— What you have to do —
From the listing below, copy every line with the word "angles".

— Information provided —
+ + + + +
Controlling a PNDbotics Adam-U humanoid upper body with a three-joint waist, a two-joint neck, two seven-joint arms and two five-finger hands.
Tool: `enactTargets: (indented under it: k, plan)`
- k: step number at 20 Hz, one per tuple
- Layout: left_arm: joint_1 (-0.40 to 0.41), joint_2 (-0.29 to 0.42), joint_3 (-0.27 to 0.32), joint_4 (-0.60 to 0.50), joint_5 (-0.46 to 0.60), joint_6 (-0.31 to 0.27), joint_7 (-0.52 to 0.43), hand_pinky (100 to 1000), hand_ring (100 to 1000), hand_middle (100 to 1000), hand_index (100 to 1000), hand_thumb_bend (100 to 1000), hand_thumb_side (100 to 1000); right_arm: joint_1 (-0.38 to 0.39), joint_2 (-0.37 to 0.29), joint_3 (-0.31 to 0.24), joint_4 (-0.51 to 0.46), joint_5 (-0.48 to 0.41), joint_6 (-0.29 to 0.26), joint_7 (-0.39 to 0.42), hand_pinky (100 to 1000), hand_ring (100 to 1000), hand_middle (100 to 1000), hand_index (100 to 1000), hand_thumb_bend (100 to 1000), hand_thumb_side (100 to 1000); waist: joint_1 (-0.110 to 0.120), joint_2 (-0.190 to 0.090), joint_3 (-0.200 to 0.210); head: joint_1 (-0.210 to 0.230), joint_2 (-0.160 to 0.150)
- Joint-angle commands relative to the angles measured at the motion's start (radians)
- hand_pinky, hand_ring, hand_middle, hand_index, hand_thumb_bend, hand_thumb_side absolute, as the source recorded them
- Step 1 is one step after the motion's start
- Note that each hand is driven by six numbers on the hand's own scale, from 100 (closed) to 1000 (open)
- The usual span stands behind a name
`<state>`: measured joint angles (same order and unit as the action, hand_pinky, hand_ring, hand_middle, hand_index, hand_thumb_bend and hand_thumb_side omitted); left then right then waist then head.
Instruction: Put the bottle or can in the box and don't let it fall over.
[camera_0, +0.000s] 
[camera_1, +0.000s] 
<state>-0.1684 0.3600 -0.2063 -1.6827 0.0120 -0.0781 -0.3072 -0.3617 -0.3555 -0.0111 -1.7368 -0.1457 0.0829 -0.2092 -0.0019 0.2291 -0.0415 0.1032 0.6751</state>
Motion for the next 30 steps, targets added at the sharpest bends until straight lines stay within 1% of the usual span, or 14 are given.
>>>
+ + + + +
— Answer to the problem —
- Joint-angle commands relative to the angles measured at the motion's start (radians)
`<state>`: measured joint angles (same order and unit as the action, hand_pinky, hand_ring, hand_middle, hand_index, hand_thumb_bend and hand_thumb_side omitted); left then right then waist then head.

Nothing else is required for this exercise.